Einer der eingeladenen Gäste von Maischberger, der frühere ZDF-Moderator Peter Hahne, trat nach dem Auftritt von Kühnert noch einmal nach und sprach von einer "Kurz-Entzauberung" des Juso-Chefs. Bei jeder Regionalkonferenz sei bei Esken und Walter-Borjans der Eindruck entstanden, sie wollten raus aus der GroKo. "Die Politikverdrossenheit kann größer gar nicht sein", sagte Hahne.
Der letzte Moment der Sendung gehörte dann einem anderen Moderator: Thomas Gottschalk.
Anfang der Woche war bekanntgeworden, dass der bald 70-Jährige seine Radioshow und seine Literatursendung beim Bayerischen Rundfunk (BR) aufgibt. Für Aufsehen hatte seine Wortwahl "aus gesundheitlichen Gründen" gesorgt, die Gottschalk später zurücknahm und zum Scherz erklärte.
In der Sendung am Mittwoch erklärte er nun: "Die wahren Gründe, nämlich dass ich nun andere Pläne habe, wollte ich, wie das in solchen Fällen notwendig ist, nicht vorschnell, irgendwo verkünden, weil sie noch nicht spruchreif sind."
Also habe er gesagt, sein Arzt habe gesagt, er dürfe das Bett nicht mehr verlassen. "Das habe ich als Ausrede benutzt und es hat sich wie eine Lawine entwickelt", sagte Gottschalk bei Maischberger. Später erklärte Gottschalk noch: "Ich höre in München auf und fange woanders wieder an."
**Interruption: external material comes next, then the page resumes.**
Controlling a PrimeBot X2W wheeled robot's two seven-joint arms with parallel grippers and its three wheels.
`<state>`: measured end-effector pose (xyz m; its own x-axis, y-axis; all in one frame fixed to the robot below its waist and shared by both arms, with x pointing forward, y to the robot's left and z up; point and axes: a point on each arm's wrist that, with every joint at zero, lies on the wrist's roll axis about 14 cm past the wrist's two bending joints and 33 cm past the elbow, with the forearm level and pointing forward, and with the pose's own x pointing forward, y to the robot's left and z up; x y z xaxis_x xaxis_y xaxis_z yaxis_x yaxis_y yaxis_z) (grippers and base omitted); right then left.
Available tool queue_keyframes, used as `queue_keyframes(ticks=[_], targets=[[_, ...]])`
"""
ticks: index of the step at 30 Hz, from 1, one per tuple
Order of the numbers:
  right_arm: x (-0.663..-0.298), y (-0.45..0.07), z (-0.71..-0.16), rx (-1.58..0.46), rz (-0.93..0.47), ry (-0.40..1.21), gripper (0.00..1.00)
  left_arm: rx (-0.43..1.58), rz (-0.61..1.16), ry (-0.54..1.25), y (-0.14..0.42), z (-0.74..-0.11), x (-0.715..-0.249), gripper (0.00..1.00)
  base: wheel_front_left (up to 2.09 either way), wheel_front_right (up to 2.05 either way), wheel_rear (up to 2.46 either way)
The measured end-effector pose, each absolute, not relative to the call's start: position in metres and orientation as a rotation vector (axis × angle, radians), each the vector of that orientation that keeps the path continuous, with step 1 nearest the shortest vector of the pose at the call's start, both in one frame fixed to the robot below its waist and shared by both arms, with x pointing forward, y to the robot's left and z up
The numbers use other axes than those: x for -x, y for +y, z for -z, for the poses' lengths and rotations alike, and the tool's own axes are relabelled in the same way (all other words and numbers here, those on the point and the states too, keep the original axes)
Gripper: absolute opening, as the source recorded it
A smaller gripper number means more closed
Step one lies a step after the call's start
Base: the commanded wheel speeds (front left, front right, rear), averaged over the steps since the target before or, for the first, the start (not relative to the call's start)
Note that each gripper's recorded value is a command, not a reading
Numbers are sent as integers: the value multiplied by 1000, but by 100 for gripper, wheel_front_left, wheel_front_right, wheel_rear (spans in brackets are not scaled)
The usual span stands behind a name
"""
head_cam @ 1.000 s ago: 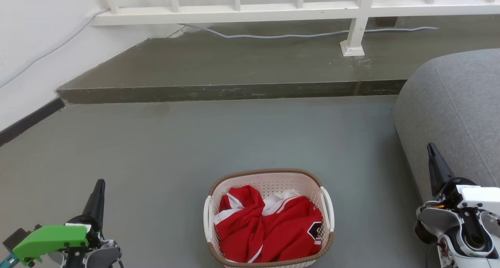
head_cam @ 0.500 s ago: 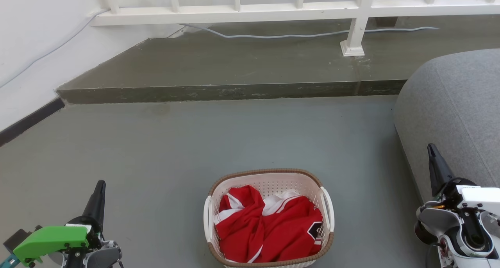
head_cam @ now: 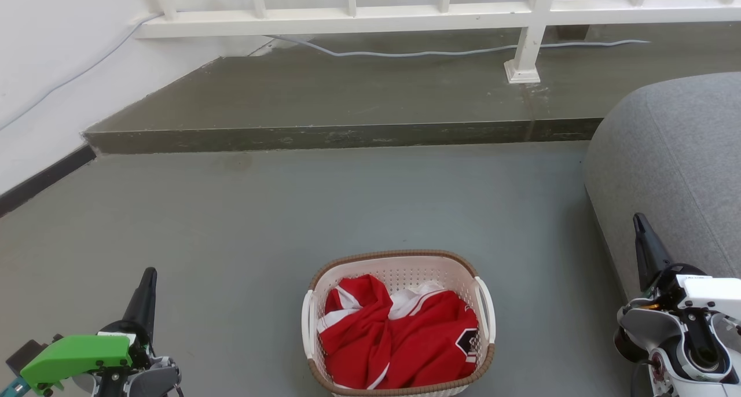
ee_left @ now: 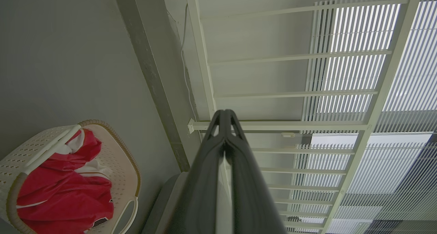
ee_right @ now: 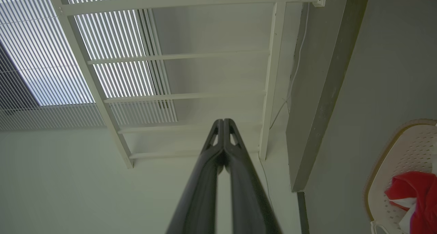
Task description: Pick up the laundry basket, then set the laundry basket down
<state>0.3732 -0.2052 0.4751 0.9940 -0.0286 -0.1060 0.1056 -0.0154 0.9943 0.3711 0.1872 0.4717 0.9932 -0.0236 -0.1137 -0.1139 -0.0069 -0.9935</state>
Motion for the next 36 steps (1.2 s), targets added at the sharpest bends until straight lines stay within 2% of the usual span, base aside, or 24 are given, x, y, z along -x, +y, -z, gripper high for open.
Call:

Die Pläne verriet Gottschalk allerdings nicht.
Er sagte aber noch etwas anderes: Er sei beeindruckt gewesen von Kühnert. "Hier saß ein junger Kerl, der hat glänzend argumentiert, der hat eine Vision, der weiß, was er will." Das vermisse er bei einigen älteren Politikern.